**EXERCISE:**
Print the records below from the first line through the line containing "wooden sickle shown here.", both included, word for word.

**Items from a data source:**

────────

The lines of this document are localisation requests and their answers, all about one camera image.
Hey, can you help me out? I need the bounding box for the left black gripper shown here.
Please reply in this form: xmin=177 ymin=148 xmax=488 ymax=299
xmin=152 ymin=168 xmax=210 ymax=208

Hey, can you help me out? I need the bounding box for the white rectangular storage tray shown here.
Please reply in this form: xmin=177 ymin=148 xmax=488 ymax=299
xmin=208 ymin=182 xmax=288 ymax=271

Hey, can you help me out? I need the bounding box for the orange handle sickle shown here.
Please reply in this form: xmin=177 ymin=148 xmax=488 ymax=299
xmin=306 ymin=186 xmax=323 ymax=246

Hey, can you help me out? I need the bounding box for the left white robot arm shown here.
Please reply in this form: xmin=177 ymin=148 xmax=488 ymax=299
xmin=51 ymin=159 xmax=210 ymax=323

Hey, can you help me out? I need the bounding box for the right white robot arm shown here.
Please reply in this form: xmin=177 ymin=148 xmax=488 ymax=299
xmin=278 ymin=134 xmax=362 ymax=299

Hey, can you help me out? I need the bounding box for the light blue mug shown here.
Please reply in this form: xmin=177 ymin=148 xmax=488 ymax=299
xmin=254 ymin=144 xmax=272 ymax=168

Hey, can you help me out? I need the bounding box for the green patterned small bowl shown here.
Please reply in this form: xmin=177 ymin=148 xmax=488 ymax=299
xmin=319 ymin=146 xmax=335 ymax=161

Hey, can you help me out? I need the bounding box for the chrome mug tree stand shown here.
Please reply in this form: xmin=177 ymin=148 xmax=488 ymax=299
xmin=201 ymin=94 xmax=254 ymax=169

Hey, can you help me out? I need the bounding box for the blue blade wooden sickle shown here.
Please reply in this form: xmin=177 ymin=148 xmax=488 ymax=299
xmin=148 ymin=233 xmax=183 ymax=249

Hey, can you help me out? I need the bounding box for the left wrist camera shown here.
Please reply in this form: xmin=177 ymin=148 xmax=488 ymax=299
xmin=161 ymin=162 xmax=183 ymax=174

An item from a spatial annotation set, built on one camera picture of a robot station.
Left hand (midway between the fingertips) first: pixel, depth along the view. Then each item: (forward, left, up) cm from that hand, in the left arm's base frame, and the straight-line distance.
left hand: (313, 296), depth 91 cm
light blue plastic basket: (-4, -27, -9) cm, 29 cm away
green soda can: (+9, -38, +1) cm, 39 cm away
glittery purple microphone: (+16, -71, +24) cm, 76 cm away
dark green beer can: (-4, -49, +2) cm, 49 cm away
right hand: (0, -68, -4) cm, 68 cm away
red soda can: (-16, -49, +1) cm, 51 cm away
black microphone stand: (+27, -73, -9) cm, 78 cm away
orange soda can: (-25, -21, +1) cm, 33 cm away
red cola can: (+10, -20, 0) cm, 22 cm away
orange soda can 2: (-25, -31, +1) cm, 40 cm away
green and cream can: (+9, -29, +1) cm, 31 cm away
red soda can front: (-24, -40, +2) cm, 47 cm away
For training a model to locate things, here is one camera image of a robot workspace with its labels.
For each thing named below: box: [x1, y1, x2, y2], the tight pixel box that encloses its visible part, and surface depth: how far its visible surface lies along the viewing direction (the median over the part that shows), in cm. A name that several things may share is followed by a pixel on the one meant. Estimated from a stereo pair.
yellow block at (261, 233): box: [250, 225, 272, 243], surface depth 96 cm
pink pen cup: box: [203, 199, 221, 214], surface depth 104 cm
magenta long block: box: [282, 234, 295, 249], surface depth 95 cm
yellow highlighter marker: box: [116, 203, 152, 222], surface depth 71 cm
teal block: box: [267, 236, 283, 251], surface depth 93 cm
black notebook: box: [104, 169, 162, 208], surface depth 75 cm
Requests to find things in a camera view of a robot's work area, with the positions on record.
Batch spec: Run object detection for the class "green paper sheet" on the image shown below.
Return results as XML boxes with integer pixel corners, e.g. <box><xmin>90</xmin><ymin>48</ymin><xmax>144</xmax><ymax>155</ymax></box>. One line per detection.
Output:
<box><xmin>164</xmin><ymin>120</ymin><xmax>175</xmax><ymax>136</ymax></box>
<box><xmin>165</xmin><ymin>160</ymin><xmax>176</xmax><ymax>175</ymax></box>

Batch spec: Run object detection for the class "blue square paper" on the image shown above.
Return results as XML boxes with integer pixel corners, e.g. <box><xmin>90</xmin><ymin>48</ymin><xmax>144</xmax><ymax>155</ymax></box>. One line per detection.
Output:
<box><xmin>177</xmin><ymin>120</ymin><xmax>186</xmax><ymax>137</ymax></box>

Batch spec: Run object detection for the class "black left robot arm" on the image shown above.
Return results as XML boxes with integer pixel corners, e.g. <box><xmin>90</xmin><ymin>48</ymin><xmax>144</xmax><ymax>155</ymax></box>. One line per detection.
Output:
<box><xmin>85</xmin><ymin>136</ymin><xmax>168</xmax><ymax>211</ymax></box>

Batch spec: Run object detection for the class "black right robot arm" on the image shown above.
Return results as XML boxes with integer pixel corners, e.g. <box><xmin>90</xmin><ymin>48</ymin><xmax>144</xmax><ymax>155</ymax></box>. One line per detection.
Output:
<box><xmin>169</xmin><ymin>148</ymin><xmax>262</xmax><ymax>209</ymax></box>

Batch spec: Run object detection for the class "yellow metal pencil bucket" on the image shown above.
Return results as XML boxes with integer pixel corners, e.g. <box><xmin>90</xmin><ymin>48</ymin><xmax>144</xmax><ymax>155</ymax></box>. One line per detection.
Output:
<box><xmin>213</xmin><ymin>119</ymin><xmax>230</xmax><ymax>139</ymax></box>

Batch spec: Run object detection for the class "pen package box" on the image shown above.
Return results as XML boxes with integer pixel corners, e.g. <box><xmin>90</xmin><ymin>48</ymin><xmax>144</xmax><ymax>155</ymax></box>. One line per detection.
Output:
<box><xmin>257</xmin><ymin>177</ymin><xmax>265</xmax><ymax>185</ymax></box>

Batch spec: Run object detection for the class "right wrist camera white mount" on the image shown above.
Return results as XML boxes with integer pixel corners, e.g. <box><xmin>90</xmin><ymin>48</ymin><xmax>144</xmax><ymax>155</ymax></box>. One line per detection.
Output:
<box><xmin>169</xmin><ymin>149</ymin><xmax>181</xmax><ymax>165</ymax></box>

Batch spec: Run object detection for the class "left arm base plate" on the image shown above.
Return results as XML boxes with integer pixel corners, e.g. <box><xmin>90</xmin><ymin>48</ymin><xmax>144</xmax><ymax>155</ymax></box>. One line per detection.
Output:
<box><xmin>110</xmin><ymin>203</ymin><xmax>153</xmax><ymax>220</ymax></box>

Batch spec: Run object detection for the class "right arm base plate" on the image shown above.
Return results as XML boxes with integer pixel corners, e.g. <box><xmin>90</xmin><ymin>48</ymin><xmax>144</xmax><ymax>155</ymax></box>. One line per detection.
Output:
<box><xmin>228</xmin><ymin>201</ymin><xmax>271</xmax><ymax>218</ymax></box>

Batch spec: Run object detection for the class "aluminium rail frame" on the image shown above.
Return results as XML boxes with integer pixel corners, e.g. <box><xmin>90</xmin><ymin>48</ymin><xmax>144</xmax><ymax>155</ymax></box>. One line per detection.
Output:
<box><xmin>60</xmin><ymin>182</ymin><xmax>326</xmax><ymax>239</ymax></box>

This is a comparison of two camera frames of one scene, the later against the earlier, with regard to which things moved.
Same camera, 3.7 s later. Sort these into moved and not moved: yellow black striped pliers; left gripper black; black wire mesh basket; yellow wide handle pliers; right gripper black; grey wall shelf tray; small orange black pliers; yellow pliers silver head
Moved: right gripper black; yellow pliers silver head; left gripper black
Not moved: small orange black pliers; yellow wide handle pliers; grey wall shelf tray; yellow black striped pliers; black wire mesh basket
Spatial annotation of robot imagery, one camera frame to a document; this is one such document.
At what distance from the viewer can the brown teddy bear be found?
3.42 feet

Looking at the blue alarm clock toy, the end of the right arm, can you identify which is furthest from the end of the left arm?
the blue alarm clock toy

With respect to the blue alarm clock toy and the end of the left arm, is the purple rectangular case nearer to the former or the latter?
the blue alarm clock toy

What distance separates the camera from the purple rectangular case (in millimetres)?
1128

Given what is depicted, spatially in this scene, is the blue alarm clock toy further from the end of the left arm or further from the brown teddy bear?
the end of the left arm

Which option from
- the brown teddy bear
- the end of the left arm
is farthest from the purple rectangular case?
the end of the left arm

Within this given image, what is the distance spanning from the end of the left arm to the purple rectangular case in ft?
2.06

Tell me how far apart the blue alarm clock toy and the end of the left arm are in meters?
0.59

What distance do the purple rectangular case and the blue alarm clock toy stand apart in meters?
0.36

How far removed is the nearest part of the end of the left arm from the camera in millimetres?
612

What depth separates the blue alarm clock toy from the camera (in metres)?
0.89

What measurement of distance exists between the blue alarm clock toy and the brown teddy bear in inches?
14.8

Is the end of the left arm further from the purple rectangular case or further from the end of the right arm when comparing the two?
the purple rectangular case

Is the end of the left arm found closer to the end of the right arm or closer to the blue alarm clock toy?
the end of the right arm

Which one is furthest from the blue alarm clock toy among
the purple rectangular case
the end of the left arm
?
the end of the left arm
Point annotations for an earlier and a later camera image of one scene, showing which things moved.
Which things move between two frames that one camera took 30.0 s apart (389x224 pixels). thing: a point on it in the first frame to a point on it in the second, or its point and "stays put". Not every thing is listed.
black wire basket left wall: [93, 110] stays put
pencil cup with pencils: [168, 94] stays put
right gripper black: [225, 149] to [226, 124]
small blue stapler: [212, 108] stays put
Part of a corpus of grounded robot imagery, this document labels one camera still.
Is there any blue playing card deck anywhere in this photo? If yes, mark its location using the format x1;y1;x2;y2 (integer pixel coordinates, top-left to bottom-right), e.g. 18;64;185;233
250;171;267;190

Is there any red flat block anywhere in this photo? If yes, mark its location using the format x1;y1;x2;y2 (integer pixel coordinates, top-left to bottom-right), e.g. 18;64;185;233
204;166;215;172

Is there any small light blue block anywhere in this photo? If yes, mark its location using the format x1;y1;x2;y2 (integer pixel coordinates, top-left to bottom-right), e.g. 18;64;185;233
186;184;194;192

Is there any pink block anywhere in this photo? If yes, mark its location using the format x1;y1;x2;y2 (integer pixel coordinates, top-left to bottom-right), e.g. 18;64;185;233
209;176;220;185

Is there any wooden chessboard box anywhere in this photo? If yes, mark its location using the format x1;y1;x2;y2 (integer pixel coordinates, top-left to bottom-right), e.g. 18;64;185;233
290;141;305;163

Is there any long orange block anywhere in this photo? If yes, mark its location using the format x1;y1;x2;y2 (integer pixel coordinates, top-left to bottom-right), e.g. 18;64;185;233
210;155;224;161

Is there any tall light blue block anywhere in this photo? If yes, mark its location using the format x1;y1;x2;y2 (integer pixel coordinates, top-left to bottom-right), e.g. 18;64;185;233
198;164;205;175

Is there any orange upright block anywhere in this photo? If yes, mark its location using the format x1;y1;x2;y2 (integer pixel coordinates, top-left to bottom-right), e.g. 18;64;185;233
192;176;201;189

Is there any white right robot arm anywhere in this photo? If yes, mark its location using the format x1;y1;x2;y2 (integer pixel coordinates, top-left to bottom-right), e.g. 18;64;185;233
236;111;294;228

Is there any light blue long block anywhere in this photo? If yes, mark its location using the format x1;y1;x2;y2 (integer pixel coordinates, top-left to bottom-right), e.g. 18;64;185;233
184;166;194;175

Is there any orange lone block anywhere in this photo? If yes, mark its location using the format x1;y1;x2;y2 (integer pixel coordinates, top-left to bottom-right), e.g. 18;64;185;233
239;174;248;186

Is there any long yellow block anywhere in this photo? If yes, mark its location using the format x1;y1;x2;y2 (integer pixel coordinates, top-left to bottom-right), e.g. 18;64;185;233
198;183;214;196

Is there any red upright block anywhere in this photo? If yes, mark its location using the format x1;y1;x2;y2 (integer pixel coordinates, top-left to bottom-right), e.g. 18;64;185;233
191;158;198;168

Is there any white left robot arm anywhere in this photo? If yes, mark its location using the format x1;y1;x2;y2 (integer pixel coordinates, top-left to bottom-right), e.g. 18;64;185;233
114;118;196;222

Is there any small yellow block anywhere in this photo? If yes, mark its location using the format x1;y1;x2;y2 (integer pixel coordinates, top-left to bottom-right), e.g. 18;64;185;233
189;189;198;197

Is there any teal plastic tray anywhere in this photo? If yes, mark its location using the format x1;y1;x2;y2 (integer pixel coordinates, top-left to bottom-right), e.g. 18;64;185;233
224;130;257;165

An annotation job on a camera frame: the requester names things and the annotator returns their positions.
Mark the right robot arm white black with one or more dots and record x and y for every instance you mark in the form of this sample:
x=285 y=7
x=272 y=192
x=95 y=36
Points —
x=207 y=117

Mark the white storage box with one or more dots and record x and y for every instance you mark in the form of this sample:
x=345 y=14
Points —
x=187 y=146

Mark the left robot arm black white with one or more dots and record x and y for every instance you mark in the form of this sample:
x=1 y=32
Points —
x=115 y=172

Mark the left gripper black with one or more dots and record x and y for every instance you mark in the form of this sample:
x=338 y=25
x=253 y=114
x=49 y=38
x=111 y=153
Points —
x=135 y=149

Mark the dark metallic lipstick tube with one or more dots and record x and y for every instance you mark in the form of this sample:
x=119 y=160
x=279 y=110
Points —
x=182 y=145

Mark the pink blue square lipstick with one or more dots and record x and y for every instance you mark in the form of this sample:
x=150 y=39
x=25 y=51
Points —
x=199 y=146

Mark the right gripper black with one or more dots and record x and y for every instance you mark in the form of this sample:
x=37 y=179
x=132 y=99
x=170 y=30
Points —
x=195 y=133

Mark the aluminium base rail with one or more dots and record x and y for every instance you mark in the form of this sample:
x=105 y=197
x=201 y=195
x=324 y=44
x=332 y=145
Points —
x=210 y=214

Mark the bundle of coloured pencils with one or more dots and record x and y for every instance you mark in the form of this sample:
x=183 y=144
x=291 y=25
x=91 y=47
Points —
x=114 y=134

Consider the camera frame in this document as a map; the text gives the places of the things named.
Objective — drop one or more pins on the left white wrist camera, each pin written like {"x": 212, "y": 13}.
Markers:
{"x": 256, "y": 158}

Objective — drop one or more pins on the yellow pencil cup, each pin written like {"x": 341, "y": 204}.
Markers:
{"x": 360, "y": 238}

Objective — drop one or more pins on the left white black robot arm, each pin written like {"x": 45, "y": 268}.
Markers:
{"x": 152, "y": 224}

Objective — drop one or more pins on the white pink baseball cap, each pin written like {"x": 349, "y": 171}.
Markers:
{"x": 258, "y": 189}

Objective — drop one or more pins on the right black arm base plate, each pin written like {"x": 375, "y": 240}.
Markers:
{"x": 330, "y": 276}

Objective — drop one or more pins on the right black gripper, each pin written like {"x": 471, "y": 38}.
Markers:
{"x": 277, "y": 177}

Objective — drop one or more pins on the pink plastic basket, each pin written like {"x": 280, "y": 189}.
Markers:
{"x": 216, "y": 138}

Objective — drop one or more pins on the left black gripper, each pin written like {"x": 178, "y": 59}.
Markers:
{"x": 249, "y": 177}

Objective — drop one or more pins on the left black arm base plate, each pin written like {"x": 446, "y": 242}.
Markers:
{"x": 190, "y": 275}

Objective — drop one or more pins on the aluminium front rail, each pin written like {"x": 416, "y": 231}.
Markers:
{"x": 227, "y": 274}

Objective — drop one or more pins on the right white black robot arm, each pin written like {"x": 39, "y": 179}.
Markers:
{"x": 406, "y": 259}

────────

**WRITTEN REPLY:**
The lines of this document are localisation requests and their answers, all about one camera image.
Hey, can you help me out? I need the bounding box for the left black gripper shown here.
Please reply in this form: xmin=177 ymin=148 xmax=488 ymax=299
xmin=152 ymin=168 xmax=210 ymax=208

Hey, can you help me out? I need the bounding box for the white rectangular storage tray shown here.
Please reply in this form: xmin=177 ymin=148 xmax=488 ymax=299
xmin=208 ymin=182 xmax=288 ymax=271

Hey, can you help me out? I need the bounding box for the orange handle sickle shown here.
Please reply in this form: xmin=177 ymin=148 xmax=488 ymax=299
xmin=306 ymin=186 xmax=323 ymax=246

Hey, can you help me out? I need the bounding box for the left white robot arm shown here.
Please reply in this form: xmin=177 ymin=148 xmax=488 ymax=299
xmin=51 ymin=159 xmax=210 ymax=323

Hey, can you help me out? I need the bounding box for the right white robot arm shown here.
Please reply in this form: xmin=177 ymin=148 xmax=488 ymax=299
xmin=278 ymin=134 xmax=362 ymax=299

Hey, can you help me out? I need the bounding box for the light blue mug shown here.
Please reply in this form: xmin=177 ymin=148 xmax=488 ymax=299
xmin=254 ymin=144 xmax=272 ymax=168

Hey, can you help me out? I need the bounding box for the green patterned small bowl shown here.
Please reply in this form: xmin=177 ymin=148 xmax=488 ymax=299
xmin=319 ymin=146 xmax=335 ymax=161

Hey, can you help me out? I need the bounding box for the chrome mug tree stand shown here.
Please reply in this form: xmin=177 ymin=148 xmax=488 ymax=299
xmin=201 ymin=94 xmax=254 ymax=169

Hey, can you help me out? I need the bounding box for the blue blade wooden sickle shown here.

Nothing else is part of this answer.